Un matiz importante: cautela constructiva
El Technology Radar clasifica SDD en categoria "Assess" (explorar con cautela). La evaluacion es realista:
"Aunque el espacio resulta fascinante, los flujos de trabajo permanecen elaborados y opinados. Las herramientas generan especificaciones extensas dificiles de revisar."
Nuestra interpretacion: Las herramientas genericas de SDD pueden ser complejas. Pero cuando la metodologia se adapta a tu contexto especifico (tu arquitectura, tu equipo, tus convenciones), los beneficios superan la curva de aprendizaje.
Por eso en onext no vendemos una herramienta. Implementamos la metodologia adaptada a tu equipo.

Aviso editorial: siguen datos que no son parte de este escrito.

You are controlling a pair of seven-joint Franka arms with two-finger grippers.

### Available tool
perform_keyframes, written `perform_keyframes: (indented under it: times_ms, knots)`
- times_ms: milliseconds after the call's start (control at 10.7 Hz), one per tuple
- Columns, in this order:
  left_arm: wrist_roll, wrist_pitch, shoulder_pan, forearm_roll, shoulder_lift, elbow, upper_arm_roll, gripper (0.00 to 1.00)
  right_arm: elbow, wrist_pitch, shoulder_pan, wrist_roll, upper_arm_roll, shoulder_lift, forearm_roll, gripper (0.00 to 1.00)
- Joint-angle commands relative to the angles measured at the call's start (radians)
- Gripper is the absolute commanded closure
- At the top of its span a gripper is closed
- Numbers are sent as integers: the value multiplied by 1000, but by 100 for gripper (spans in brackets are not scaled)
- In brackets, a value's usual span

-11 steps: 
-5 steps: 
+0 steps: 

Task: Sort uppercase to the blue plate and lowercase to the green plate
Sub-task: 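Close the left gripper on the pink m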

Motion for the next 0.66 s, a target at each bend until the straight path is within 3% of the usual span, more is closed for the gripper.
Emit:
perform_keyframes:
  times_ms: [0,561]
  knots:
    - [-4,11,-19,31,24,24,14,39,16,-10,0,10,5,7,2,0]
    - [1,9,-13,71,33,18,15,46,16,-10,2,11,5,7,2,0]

Principios clave de SDD para empezar hoy
No necesitas herramientas complejas para empezar con SDD. Estos son los principios que puedes aplicar desde hoy:
1. Escribe antes de pedir
Antes de escribir un prompt, escribe 3-5 lineas describiendo:
- Que problema resuelve esto
- Que restricciones tiene
- Como deberia integrarse con el codigo existente
2. Define tu "constitucion"
Documenta las reglas inmutables de tu proyecto:
- Patrones de arquitectura que siempre usas
- Convenciones de naming
- Dependencias permitidas y prohibidas
- Estructura de carpetas
3. Crea templates de especificacion
Un template simple para nuevas features:
## Feature: [Nombre]
### Problema
[Que problema del usuario resuelve]
### Solucion
[Como lo resolvemos a alto nivel]
### Restricciones
- [Arquitectura a respetar]
- [Patrones a usar]
- [Lo que NO debe hacer]
### Criterios de aceptacion
- [ ] [Criterio 1]
- [ ] [Criterio 2]
### Integracion
[Como se integra con codigo existente]
4. Revisa con la especificacion en mano
En code review, no solo revises el codigo. Revisa si el codigo cumple la especificacion. Si no hay especificacion, ese es el primer problema.

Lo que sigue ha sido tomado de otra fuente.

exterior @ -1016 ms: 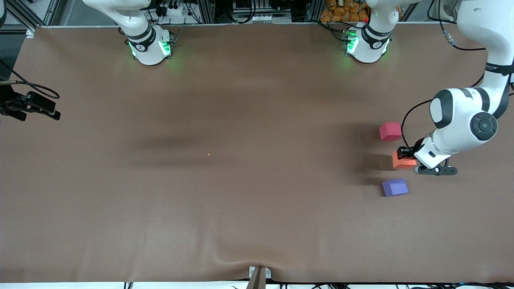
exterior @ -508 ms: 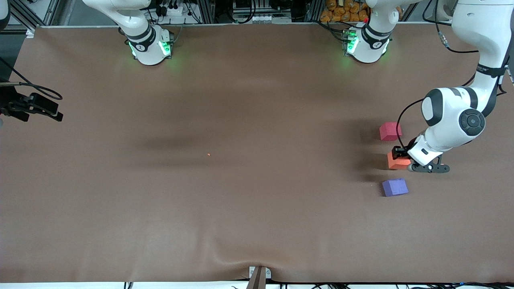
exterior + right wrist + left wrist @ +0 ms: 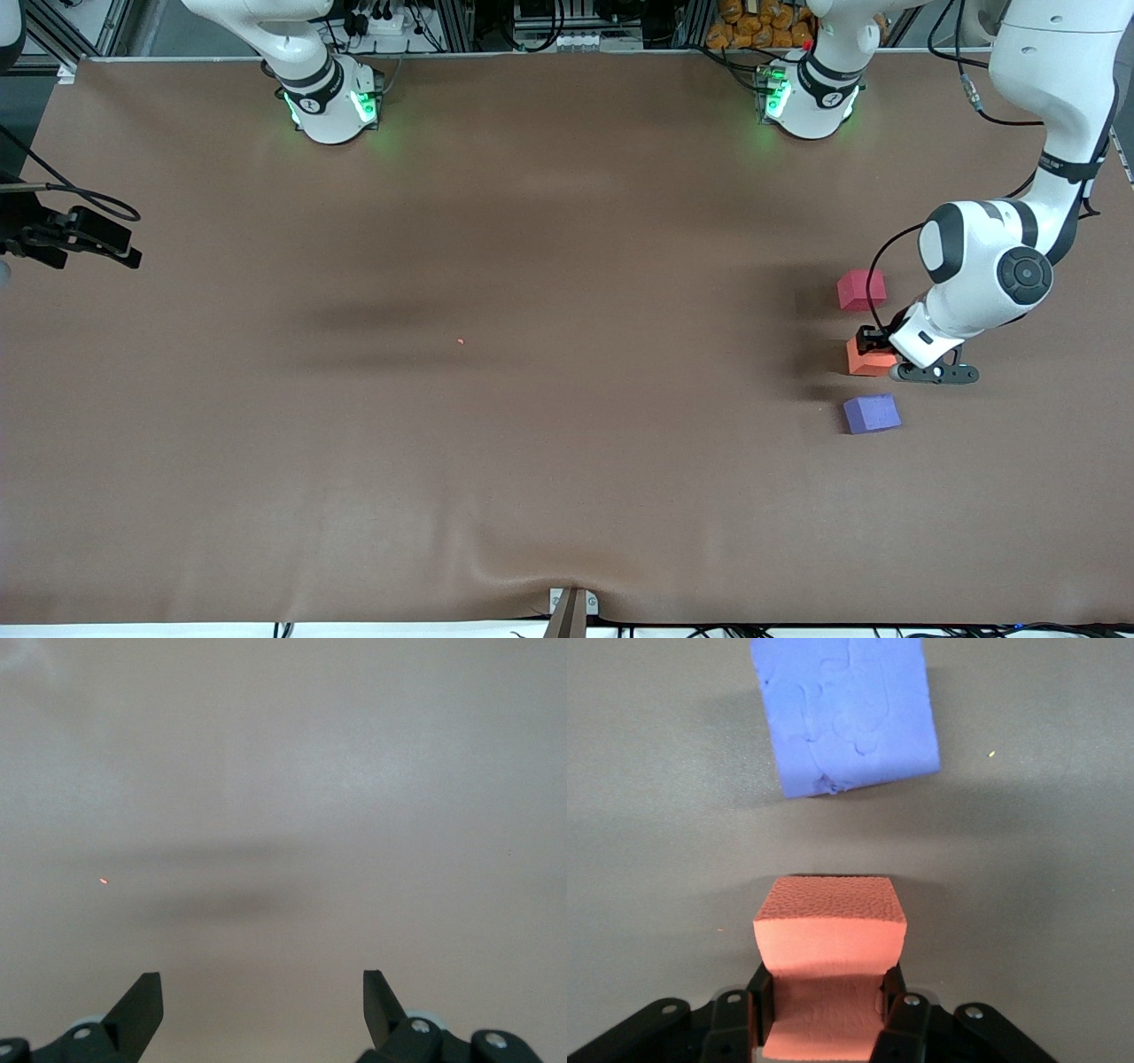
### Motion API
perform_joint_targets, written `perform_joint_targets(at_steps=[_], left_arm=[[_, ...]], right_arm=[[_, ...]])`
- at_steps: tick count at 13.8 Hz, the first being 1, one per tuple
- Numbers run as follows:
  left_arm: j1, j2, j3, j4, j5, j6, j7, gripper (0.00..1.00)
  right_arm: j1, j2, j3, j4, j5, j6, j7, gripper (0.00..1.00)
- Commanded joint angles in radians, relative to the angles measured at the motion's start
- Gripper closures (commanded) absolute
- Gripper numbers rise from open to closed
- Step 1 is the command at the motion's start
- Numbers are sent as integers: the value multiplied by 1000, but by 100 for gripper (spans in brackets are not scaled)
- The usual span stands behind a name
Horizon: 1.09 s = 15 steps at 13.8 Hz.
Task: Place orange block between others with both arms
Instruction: 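Open the left gripper and release the orange cube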
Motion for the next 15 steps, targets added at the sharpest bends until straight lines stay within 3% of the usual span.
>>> perform_joint_targets(at_steps=[1,4,5,7,12,15], left_arm=[[-1,-1,-4,-10,14,24,1,100],[-2,7,-4,-8,14,24,1,99],[-2,13,-4,-4,14,24,1,79],[1,20,-4,1,14,24,3,0],[7,-45,-4,22,14,-1,1,0],[5,-128,-4,132,14,-161,1,0]], right_arm=[[0,-2,6,-2,-4,3,19,0],[0,-2,6,-2,-4,3,19,0],[0,-2,6,-2,-4,3,19,0],[0,-2,6,-2,-4,3,19,0],[0,-2,6,-2,-4,3,19,0],[0,-2,6,-2,-4,2,19,0]])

Conclusion: De "usar IA" a "integrar IA"
Spec-Driven Development no es una herramienta mas. Es un cambio de mentalidad:
- De: "La IA es un autocomplete inteligente"

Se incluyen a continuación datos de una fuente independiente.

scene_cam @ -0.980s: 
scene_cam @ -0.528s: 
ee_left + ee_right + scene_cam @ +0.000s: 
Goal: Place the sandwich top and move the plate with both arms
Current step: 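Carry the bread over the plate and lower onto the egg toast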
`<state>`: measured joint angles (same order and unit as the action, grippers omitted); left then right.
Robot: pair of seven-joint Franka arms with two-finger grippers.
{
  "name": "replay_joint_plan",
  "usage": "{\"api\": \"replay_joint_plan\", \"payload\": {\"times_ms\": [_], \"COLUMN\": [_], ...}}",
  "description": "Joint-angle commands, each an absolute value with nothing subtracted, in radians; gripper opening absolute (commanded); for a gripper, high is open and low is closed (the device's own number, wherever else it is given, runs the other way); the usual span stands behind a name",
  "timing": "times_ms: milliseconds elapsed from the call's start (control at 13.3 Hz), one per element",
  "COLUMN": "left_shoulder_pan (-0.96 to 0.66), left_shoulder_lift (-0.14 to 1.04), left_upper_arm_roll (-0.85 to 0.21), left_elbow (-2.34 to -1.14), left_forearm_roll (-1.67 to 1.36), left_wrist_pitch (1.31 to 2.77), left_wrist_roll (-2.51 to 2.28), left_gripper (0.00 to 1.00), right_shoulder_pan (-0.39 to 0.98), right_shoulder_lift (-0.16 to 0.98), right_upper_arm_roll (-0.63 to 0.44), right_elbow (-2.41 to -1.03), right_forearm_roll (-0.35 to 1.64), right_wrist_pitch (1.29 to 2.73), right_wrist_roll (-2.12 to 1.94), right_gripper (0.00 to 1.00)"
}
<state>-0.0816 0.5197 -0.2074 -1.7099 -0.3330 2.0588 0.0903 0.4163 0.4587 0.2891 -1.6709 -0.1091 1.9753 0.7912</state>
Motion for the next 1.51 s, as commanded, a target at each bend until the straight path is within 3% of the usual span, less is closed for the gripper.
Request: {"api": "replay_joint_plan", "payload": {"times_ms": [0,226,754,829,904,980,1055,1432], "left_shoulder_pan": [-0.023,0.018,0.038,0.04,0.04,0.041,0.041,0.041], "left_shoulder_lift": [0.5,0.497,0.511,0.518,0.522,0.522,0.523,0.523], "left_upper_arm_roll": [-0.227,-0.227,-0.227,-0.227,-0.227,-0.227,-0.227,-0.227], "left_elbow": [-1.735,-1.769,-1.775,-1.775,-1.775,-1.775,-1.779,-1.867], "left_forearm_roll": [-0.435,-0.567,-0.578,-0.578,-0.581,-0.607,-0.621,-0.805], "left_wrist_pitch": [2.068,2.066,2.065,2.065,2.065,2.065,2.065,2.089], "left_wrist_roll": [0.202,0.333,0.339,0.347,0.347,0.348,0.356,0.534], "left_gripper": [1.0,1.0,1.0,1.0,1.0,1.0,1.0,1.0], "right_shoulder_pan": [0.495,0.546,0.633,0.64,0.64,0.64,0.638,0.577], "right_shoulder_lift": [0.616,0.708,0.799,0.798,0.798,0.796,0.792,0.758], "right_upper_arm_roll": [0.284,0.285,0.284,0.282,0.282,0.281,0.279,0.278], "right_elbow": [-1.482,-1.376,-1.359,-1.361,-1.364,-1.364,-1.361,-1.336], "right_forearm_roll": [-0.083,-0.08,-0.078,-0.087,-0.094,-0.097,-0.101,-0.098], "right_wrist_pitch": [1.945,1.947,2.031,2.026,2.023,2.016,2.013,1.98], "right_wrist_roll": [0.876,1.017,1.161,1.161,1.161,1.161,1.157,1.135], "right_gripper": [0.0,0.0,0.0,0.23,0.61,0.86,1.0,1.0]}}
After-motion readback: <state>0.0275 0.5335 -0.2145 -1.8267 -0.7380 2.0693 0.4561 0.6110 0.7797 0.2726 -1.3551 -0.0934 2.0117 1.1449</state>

- A: "La IA es un agente que ejecuta especificaciones"
Los equipos que adoptan SDD no escriben menos codigo. Escriben mejor codigo, mas rapido, con mas consistencia. Y lo mas importante: el codigo generado es mantenible a largo plazo.
La pregunta no es si tu equipo usara IA para programar. La pregunta es si la usara de forma caos (prompts ad hoc) o de forma controlada (spec-driven).